ACTIVITY:
Among the lines below, list those containing the string "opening".

Data excerpts:
----
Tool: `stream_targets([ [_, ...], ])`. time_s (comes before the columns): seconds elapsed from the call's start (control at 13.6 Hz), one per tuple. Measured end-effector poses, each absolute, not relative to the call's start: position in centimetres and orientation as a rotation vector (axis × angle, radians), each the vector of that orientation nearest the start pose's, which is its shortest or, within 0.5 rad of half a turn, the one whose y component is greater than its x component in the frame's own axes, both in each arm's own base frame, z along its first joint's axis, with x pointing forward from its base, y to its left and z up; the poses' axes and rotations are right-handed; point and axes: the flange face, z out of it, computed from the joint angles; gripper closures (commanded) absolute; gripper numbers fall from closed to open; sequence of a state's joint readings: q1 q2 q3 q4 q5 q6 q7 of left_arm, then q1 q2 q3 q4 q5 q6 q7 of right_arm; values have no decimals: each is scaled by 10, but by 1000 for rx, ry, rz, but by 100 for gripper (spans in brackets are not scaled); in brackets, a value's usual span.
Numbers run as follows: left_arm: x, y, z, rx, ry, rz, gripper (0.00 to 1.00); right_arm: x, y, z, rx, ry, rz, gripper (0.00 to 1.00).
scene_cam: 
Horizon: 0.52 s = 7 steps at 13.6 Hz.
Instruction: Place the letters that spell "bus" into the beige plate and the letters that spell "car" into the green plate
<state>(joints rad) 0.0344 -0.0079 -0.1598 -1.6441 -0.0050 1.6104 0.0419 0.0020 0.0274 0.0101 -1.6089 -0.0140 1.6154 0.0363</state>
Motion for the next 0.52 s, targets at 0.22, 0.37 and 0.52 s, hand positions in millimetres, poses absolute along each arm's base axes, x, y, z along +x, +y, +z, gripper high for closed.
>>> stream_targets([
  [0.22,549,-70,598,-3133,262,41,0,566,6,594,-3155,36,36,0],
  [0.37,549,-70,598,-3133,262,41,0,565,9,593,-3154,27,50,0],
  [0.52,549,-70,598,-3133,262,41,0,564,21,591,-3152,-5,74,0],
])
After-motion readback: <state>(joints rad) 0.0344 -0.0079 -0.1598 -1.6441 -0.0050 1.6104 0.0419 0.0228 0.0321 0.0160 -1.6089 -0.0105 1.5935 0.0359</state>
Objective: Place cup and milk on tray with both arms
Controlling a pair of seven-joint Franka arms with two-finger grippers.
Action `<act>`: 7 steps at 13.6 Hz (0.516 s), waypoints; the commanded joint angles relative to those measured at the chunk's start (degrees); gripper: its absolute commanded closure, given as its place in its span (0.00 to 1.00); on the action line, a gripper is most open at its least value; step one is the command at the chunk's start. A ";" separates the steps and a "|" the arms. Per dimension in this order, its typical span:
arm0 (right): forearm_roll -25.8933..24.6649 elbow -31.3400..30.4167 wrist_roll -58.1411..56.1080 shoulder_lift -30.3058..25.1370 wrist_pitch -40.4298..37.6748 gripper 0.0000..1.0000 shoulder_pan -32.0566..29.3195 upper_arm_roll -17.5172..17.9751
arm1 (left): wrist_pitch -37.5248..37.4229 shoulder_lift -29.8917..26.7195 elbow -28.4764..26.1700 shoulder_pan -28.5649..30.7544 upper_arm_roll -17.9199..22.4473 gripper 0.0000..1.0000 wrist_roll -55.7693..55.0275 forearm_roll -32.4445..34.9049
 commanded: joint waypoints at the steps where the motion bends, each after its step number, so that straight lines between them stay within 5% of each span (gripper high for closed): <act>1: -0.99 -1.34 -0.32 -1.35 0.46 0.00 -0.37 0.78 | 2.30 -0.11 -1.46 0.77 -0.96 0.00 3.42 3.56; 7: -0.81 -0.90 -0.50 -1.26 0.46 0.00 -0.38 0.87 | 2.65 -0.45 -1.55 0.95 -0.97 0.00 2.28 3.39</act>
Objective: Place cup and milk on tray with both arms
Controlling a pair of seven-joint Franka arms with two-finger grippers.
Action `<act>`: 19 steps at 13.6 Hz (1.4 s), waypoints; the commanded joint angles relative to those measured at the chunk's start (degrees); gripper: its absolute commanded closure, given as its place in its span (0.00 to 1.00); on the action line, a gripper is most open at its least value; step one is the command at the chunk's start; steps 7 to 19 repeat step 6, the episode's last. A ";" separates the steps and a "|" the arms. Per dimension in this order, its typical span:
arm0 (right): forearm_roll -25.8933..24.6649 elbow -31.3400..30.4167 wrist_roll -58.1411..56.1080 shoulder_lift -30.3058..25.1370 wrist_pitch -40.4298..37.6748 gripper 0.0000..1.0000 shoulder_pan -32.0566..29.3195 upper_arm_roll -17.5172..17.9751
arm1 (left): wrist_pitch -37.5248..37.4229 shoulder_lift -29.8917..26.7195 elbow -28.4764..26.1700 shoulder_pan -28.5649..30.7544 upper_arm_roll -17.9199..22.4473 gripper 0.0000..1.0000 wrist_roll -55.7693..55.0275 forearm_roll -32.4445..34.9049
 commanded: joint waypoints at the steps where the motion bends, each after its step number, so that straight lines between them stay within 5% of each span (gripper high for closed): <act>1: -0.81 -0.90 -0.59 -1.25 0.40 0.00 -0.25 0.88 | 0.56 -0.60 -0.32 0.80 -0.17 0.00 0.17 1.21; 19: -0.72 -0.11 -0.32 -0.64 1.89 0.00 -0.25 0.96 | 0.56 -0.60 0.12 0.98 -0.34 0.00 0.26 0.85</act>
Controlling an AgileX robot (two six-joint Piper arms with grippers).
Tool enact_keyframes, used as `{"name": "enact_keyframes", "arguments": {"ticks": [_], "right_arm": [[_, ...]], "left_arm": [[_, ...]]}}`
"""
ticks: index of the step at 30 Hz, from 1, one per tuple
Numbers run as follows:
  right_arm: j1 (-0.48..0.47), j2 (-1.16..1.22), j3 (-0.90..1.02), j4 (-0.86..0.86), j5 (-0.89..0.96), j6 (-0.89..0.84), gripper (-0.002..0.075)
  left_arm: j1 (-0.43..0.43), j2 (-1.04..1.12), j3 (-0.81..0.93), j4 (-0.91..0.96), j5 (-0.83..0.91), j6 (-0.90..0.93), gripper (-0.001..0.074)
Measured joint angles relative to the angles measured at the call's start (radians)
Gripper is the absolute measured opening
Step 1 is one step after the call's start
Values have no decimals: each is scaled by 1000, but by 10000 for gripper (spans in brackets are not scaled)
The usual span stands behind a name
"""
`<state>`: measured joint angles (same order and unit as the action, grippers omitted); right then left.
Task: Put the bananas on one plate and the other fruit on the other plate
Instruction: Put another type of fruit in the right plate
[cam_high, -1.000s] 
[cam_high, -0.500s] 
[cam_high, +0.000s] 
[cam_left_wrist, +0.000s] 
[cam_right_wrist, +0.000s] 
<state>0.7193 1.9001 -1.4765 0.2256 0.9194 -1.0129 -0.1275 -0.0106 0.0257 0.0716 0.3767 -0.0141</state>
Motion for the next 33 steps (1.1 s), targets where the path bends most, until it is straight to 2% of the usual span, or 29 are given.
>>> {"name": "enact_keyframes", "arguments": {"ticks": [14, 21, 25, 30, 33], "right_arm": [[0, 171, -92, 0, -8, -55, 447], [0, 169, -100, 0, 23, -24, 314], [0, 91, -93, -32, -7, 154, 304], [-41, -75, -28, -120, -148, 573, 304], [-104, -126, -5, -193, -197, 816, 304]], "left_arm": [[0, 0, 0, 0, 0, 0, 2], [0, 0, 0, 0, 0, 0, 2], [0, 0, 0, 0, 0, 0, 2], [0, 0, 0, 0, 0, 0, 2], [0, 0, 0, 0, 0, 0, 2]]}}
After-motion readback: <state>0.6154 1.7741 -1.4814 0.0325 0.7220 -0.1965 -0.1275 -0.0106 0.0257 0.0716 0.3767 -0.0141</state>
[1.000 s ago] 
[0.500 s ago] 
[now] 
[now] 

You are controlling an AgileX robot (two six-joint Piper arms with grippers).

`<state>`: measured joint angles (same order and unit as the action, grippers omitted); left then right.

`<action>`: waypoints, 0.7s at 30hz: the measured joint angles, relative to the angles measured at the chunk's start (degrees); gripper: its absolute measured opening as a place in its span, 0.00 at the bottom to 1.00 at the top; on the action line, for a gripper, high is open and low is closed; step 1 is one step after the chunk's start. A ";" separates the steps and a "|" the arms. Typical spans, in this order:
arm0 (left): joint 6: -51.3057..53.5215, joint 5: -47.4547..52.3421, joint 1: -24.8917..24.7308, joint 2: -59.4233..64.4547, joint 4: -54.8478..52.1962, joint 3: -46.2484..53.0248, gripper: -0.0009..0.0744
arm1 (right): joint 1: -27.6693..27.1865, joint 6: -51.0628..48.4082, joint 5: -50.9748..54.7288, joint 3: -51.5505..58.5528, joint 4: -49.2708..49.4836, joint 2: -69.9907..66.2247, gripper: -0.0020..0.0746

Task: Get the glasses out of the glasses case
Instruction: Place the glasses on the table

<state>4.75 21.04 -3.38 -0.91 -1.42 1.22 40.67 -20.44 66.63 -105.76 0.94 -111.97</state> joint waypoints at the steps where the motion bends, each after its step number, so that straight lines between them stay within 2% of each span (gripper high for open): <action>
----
ANSWER:
Gripper is the absolute measured opening
`<action>`: waypoints, 0.7s at 30hz: the measured joint angles, relative to the angles measured at the chunk's start (degrees); gripper: its absolute measured opening as a place in its span, 0.00 at the bottom to 1.00 at the top; on the action line, for a gripper, high is open and low is closed; step 1 is one step after the chunk's start. A ";" separates the steps and a "|" the arms. Typical spans, in this order:

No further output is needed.